道は違えど、魔法使いを母に持つ点では同じだ。その母親が、娘の辿った道をなぞらせるようなことをした。
「聞きたいのです。私が。彼女の言葉を」
たとえ取るに足らないような言葉であっても、行動して聞き出さなければ埋もれてしまう。
シャルロットは真っすぐにエリックを見つめる。エリックは厳しい表情でシャルロットを見つめ返す。

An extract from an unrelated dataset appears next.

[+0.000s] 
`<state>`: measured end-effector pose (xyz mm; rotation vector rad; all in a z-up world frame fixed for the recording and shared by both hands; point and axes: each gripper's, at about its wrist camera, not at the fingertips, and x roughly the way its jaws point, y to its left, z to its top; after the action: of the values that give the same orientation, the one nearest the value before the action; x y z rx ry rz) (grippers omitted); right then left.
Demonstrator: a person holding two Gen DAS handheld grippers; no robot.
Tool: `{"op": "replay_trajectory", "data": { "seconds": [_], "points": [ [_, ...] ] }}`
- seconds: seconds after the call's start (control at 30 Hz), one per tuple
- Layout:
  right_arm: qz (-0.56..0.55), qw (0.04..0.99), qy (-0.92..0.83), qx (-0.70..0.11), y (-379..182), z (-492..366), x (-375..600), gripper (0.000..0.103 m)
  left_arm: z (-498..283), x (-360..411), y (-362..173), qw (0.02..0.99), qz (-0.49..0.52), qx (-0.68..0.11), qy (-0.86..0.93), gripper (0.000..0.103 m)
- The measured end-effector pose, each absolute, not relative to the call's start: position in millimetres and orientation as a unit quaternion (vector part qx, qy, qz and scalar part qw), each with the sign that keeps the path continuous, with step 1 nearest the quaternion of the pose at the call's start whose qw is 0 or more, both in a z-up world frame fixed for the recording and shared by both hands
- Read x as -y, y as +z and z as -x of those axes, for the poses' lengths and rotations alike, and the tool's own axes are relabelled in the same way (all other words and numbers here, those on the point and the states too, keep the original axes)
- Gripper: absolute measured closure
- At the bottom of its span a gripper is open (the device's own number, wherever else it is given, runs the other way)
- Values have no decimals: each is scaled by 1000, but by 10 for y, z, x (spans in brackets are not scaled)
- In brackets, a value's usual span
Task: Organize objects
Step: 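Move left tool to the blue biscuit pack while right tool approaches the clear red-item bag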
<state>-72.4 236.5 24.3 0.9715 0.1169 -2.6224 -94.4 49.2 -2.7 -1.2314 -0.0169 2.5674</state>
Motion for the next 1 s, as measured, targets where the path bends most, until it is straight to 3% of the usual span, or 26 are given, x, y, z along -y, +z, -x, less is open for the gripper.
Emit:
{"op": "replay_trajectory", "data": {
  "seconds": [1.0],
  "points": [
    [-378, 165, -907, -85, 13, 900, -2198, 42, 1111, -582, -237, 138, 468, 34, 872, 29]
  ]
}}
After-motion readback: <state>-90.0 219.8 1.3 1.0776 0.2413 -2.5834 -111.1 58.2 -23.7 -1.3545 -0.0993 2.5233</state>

《……シャーリー、今なら撤回できるわ。考え直して?》
ロゼットが優しく語り掛けるが、シャルロットは首を横に振った。
「いいえ、お母様。撤回しません。私が聞かなければ、きっと『娘を殺した王国に復讐したかったから』という表面的な理由だけで、原初の精霊様に引き渡されます。それはきっと、彼女にとっても本意ではありません」
《そんなのあなたには関係のないことでしょう?》
「関係あります。フレイジーユにいて、魔法使いの娘で、そして婚約破棄されました。これだけの要素が揃っていて、無視なんてできません」
シャルロットはロゼットに言い返しながら、それでも視線をエリックに向けている。
「エリックさん」
シャルロットは椅子から立ち、エリックに詰め寄った。
「私、こんなにわがままを言ったのは生まれて初めてです。もしも本当に相手が話し合いの余地もない人であれば、私もこんなことは言いません。でも彼女は、とても大人しくしている。きっと取り調べにも素直に応じています。そんな中で唯一出した希望が、私と会って話をすることです。それを叶えてあげられないのは、あんまりではないでしょうか」
「……ですがシャルロット。相手が猫を被っている可能性も」
「だったらエリックさんたちが私を守ってください。仮にも魔法憲兵なんですよね。厳しい試験を突破して、何人もの精霊と契約ができる、魔法使いの中でもトップクラスのエリートです。みなさんがいてくれて、防げない魔法なんてないでしょう?」
「いや、魔法だって限度が……」
言い募ろうとしたエリックだったが、急に天井を見上げて手で顔を覆った。
「あー、くそう。惚れた弱みってやつか?」
《そうかもしれないわね。私だって、こんなに強情になったシャーリーを初めて見たわ》
ロゼットが肩をすくめる。
エリックは首を戻すと、何度か顔を横に振ってからシャルロットを見た。
「……わかりました。本部で検討してみます。却下されたら、その時は諦めてください」
「はい。ありがとうございます」
シャルロットは笑ってお礼を言った。
エリックは頬を染めてそっぽを向いた。